◆ **Task brief**
A word-for-word transcription of the data below is required.

◆ **Supplied material**
■ ■ ■

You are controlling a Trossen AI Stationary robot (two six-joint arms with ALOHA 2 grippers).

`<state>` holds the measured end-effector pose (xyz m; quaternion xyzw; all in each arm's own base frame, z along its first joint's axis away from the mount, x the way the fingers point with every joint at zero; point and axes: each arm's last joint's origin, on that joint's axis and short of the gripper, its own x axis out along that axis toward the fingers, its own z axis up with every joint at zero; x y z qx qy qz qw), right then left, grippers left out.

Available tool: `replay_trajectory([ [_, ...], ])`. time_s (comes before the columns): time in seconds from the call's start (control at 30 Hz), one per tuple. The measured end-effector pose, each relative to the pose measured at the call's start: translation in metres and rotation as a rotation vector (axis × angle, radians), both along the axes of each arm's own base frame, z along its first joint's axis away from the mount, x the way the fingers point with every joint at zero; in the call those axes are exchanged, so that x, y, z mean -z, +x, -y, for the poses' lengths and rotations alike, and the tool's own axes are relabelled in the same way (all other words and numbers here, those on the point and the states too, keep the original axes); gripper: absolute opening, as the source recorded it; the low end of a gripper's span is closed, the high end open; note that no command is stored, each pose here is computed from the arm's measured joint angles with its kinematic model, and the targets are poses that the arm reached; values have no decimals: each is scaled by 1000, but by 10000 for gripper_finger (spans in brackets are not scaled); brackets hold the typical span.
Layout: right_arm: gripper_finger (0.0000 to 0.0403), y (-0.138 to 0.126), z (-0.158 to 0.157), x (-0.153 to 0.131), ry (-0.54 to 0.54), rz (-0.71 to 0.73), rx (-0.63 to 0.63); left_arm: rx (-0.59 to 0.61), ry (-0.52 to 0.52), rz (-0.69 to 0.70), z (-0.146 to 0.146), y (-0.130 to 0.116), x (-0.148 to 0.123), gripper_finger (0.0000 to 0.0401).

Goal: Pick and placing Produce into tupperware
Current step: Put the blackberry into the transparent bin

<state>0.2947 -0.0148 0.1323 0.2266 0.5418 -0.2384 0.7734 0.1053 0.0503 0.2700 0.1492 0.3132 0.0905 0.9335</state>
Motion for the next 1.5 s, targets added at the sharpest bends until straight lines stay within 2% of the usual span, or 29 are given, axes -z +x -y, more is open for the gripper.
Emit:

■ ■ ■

◆ **Answer to this exercise**
You are controlling a Trossen AI Stationary robot (two six-joint arms with ALOHA 2 grippers).

`<state>` holds the measured end-effector pose (xyz m; quaternion xyzw; all in each arm's own base frame, z along its first joint's axis away from the mount, x the way the fingers point with every joint at zero; point and axes: each arm's last joint's origin, on that joint's axis and short of the gripper, its own x axis out along that axis toward the fingers, its own z axis up with every joint at zero; x y z qx qy qz qw), right then left, grippers left out.

Available tool: `replay_trajectory([ [_, ...], ])`. time_s (comes before the columns): time in seconds from the call's start (control at 30 Hz), one per tuple. The measured end-effector pose, each relative to the pose measured at the call's start: translation in metres and rotation as a rotation vector (axis × angle, radians), both along the axes of each arm's own base frame, z along its first joint's axis away from the mount, x the way the fingers point with every joint at zero; in the call those axes are exchanged, so that x, y, z mean -z, +x, -y, for the poses' lengths and rotations alike, and the tool's own axes are relabelled in the same way (all other words and numbers here, those on the point and the states too, keep the original axes); gripper: absolute opening, as the source recorded it; the low end of a gripper's span is closed, the high end open; note that no command is stored, each pose here is computed from the arm's measured joint angles with its kinematic model, and the targets are poses that the arm reached; values have no decimals: each is scaled by 1000, but by 10000 for gripper_finger (spans in brackets are not scaled); brackets hold the typical span.
Layout: right_arm: gripper_finger (0.0000 to 0.0403), y (-0.138 to 0.126), z (-0.158 to 0.157), x (-0.153 to 0.131), ry (-0.54 to 0.54), rz (-0.71 to 0.73), rx (-0.63 to 0.63); left_arm: rx (-0.59 to 0.61), ry (-0.52 to 0.52), rz (-0.69 to 0.70), z (-0.146 to 0.146), y (-0.130 to 0.116), x (-0.148 to 0.123), gripper_finger (0.0000 to 0.0401).

Goal: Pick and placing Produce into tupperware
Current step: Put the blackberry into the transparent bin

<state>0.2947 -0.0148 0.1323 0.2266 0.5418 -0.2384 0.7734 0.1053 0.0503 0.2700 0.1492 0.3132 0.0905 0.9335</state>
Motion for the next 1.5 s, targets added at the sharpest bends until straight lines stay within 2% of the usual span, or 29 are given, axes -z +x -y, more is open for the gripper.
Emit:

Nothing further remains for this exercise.